Have you ever really seen Hustler?

By Judith Reisman


Posted: January 13, 1999
1:00 am Eastern

© 2008 WorldNetDaily.com  

Until the current Flynt media-hype, few Americans had ever seen the Flynt flagship publication in which he vents his barbaric brand of graphic violence-and-sex. Who is the man who now "terrorizes" Congress? I have really seen Flynt and his sadistic imagery and fantasy having been charged by the U.S. Department of Justice (DoJ) Juvenile Justice and Delinquency Prevention, to direct a two-year content analysis of Images of Children, Crime and Violence in Playboy, Penthouse and Hustler (1953-1984).1

Our study documented each issue of Hustler averaging 14.1 children and pseudo-children alongside 47 images of crime and violence; 52 percent of child photos were sexually explicit and most cartooned children were sexually violated. Flynt regularly presents a volatile co-mingling of images of sex, violence, scatological degradation, fear and horror. Seen routinely are blood-dripping-mutilated hands, arms, heads, breasts and penises, often gutted, decapitated, castrated and satanically murdered and cannibalized, racist and occult images dominate the "magazine."

December 1978, Hustler published photographs of naked children as young as three-years of age in sex scenes alongside an article, "Children, Sex and Society," advocating an end to age of consent, calling for acceptance of adult-child sex, and legalization of incest. Hustler is not for those challenged by human compassion. For example, in:

  • February 1975 in an article entitled "Adolescent Fantasy" an uncle is photographed sexually with his niece;
  • October 1976 a naked girl scout is photographed soliciting sex in August 1981, a nude young girl, photographed with her dollies, saying to the viewer; "You would be surprised what a 'little girl can do. ..."
  • Recurrent cartoon and composite photo themes picturing blood-soaked castration are seen in the reality of child rape and mutilation. In October 26, 1990 a nine-year-old boy in Norman, Oklahoma was raped, his penis cut off and eye gouged out causing Hustler to be removed from local stores -- where a current Hustler depicted a young boy similarly tortured.
  • Flynt's "Chester the Molester" cartoon character in March 1977, lay in wait under a playground slide for a child to sexually assault. In October 1977 the kidnapping and torturing three girls about 4-years old is depicted; while in February 1979, a car, with "Just Married" is shown driving away, with blood-drenched, aborted babies tied to the bumper.

So much for fantasy! The May 1984 Hustler cartoon of a father sexually abusing his daughter helped convict Hustler editorial cartoon director, Dwaine Tinsely, in real life, of felony child sexual abuse of his own daughter in 1989. He gave her birth control pills at age thirteen, drugged her and sexually abused her until age eighteen, when she became a suicidal drug addict. Tinsley alone had contributed 145 Hustler cartoons of violent child kidnapping and rape. The FBI Uniform Crime Rate from 1972-1991 found a 128% increase in reported rapes,2 with both offenders and victims increasingly younger. The Reader's Digest commented on the troubling FBI data, saying, "It could be concluded that some force impelling toward sex crime has been operating on younger males in the United States."
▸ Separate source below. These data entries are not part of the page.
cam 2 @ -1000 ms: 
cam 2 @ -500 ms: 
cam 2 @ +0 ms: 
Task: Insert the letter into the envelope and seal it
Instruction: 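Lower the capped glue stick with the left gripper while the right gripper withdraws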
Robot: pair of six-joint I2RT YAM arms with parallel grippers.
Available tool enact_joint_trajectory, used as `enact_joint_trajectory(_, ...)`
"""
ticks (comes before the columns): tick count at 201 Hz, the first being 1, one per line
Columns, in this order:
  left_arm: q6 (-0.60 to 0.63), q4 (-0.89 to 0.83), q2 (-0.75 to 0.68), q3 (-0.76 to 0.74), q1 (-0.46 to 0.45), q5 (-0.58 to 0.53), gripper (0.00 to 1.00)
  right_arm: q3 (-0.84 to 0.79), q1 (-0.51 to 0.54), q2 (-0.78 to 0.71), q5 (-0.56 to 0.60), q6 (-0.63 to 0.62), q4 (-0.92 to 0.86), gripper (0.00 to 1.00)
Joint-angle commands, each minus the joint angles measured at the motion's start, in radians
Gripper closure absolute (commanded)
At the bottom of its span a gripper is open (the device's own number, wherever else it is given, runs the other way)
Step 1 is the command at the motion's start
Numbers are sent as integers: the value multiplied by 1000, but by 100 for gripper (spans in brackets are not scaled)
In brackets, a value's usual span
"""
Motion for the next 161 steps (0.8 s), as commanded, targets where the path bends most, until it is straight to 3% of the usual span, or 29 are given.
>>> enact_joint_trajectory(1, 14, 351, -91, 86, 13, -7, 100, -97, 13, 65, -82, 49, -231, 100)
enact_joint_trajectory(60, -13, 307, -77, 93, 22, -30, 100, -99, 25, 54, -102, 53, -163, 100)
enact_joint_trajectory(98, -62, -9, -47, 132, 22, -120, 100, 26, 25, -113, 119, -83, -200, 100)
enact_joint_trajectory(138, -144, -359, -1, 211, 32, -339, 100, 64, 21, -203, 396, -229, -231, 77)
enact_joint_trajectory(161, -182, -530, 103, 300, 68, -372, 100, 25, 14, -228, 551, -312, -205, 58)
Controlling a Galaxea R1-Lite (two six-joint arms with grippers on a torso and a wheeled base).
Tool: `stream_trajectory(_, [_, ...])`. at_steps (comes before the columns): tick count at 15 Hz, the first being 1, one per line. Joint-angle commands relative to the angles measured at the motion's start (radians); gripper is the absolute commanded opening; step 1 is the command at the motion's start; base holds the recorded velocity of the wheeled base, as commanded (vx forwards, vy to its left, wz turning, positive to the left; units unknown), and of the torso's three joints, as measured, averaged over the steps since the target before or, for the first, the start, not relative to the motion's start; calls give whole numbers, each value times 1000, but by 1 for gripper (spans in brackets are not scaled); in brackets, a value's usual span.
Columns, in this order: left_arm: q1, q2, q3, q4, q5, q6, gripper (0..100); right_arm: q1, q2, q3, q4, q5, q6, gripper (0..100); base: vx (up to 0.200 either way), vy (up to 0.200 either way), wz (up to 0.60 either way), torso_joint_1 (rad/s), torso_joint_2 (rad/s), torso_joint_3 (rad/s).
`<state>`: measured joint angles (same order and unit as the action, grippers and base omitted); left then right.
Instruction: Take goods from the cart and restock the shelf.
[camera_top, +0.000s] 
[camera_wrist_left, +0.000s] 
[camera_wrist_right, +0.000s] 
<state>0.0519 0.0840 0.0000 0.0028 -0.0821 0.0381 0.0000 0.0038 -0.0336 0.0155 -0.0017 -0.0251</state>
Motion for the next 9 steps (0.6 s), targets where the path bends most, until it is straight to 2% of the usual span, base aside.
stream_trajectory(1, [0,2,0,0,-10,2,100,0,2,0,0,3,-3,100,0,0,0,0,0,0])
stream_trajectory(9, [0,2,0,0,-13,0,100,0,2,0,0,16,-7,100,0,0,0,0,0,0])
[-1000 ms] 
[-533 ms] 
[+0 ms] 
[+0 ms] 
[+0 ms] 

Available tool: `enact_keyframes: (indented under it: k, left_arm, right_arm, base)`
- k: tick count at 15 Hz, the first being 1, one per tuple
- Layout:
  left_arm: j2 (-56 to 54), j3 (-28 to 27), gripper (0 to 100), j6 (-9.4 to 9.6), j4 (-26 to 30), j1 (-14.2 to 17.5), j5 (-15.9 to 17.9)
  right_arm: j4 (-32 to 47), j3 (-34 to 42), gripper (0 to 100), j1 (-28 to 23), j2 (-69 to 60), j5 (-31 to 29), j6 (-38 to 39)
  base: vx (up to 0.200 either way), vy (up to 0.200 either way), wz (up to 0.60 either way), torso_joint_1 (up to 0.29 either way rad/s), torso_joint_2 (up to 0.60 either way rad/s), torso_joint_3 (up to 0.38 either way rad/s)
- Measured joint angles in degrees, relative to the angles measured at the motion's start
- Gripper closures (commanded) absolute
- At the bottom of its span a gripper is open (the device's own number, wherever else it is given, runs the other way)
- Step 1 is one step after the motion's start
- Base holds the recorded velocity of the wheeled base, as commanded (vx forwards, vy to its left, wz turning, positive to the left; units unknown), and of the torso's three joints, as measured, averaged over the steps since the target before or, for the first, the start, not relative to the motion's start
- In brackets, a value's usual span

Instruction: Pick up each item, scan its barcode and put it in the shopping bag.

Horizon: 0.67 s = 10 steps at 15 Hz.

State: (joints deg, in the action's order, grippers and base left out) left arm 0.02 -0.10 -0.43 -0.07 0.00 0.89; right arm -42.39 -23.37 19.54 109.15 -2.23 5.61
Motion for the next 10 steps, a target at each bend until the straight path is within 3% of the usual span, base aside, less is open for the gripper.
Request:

In reality, the abusive Hustler cartoons commonly exhibit the coarse "humor" which defines the present White House scandal. To this trained eye, the predatory "force impelling" the president toward a powerless White House intern is reminiscent of Hustler's ongoing themes of deceit, manipulation, degradation and fantasy.

  1. The peer-approved study required researchers to examine each page of every magazine (126) from Hustler's 1974 inception to 1984 which, in 1983, reached over four million consumers, numerically on a par with Psychology Today readership.
  2. See Emilie Buchwald, et al., Transforming A Rape Culture, (1993) Milkweed, Minneapolis, MN., p. 7. and Judith Reisman, "SoftPorn" Plays Hardball (1991). Huntington House, Lafayette, LA., (1991) p. 15.